Myself, representing the never-to-be-underrated traditional 'luck' element. John, with his enviable salmon sense, representing the need for exactly the correct fly selection. Finally David, and his almost mystical understanding of where the salmon would lie, how the fly should travel and how it should behave, representing the executor of the plan - and, as a direct result, of the fish also.
But the thing that made the week so interesting, was the fact that there weren't scores of salmon in the river to be caught. It was the fact that there was only one - on that most unusual, and freak early June week on the Stjordal. That was the challenge. And we got it.
Of course, the day after we left, the heavens opened and the river was filled with the fish we had rushed to catch. Fish that were there that first week. Only further down the river, waiting in the fjord.
But a tale such as this may all be a thing of the past. Orri Vigfusson tells me that the River owners of the Stjordal, the Gaula, the Orkla and the Verdal along with the NASF are organising a five-year pilot scheme to buy out the in-fjord nets, so days like we had, when one salmon was enough to feed the imaginations, talents, good fortune and memory cells of three anglers, may be gone, forever.

Well, almost. Not even Orri, with all his energies and influence, can make The Big G turn the rain taps on and off by request.
So did I learn anything from my trip?
Well, I can now throw a half-decent Spey, and I think I've got a better understanding of where salmon might lie - and, more importantly, where they might take.
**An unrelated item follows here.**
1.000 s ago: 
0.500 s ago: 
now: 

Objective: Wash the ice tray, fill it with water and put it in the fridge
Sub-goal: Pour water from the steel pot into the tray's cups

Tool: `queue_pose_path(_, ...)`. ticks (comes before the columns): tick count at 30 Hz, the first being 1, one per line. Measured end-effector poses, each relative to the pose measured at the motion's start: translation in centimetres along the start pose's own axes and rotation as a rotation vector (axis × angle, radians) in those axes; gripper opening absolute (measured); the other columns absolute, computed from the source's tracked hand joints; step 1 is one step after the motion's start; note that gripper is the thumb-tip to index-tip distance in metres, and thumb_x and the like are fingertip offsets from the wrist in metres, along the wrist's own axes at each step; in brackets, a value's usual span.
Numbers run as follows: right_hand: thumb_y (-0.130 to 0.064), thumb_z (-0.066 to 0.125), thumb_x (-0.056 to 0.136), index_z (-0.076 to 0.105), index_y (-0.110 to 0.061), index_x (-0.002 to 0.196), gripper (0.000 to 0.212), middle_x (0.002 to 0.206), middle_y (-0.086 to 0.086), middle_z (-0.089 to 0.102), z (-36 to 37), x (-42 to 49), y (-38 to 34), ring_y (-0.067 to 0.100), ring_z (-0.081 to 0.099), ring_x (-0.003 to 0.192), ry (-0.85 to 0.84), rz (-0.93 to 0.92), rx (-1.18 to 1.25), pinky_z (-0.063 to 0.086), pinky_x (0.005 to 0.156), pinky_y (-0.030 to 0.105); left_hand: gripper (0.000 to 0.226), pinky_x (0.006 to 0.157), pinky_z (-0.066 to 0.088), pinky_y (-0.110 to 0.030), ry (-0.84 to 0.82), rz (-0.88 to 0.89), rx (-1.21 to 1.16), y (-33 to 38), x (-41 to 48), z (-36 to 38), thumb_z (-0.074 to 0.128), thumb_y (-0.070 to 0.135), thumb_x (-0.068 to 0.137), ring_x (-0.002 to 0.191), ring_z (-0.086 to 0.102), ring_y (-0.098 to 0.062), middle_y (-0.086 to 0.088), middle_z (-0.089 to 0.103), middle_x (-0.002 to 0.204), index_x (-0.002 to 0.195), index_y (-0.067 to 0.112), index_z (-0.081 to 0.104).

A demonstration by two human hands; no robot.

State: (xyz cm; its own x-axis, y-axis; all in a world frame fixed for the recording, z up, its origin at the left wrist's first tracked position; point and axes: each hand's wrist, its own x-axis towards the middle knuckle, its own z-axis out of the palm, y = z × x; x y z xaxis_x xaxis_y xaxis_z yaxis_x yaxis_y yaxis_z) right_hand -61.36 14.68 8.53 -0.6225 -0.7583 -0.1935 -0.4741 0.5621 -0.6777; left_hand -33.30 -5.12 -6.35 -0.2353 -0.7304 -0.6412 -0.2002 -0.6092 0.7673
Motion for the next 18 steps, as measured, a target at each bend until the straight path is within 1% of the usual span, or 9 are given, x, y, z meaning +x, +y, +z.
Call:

But even though I believe that there are two kinds of experts - those who don't know, and those who don't know they don't know - I am now convinced that you catch a salmon because you know how to catch a salmon. In short, you learn to catch a salmon. You don't just go to Russia and fish them out.

Expertise - and the help of those who know about it - is required. With every now and again, a little luck and lingerie thrown in.